[EXERCISE DIRECTIONS] Copy out every line of the listing in which "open" appears.

= Beginning of Section =

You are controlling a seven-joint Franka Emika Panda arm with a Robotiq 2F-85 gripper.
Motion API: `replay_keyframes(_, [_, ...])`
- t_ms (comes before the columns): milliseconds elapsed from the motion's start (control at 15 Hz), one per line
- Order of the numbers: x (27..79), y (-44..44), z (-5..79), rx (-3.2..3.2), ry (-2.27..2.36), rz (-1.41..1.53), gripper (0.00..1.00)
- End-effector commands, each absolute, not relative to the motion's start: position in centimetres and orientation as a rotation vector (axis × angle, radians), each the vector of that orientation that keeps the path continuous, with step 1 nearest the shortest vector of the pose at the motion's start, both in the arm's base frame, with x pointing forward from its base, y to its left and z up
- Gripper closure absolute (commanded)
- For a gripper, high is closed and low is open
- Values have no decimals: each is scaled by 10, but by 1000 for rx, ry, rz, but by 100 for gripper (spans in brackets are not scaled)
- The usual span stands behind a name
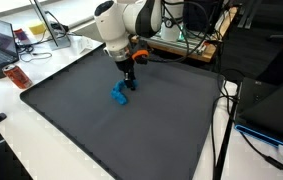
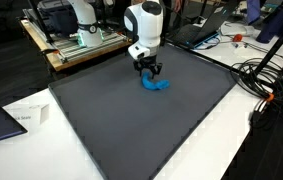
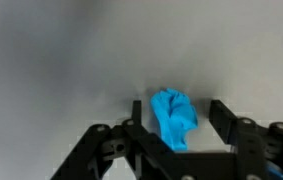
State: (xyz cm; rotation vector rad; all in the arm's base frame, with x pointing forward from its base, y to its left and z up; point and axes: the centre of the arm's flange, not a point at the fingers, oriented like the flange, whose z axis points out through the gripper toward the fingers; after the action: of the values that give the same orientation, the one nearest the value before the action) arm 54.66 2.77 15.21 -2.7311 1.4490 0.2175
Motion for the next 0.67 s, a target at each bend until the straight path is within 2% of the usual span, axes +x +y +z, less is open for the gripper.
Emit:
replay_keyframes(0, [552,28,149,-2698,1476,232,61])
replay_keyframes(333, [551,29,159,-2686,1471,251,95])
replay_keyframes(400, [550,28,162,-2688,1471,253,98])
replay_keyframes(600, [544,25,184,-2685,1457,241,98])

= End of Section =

[ANSWER TO THE PROBLEM]
- For a gripper, high is closed and low is open
Motion for the next 0.67 s, a target at each bend until the straight path is within 2% of the usual span, axes +x +y +z, less is open for the gripper.

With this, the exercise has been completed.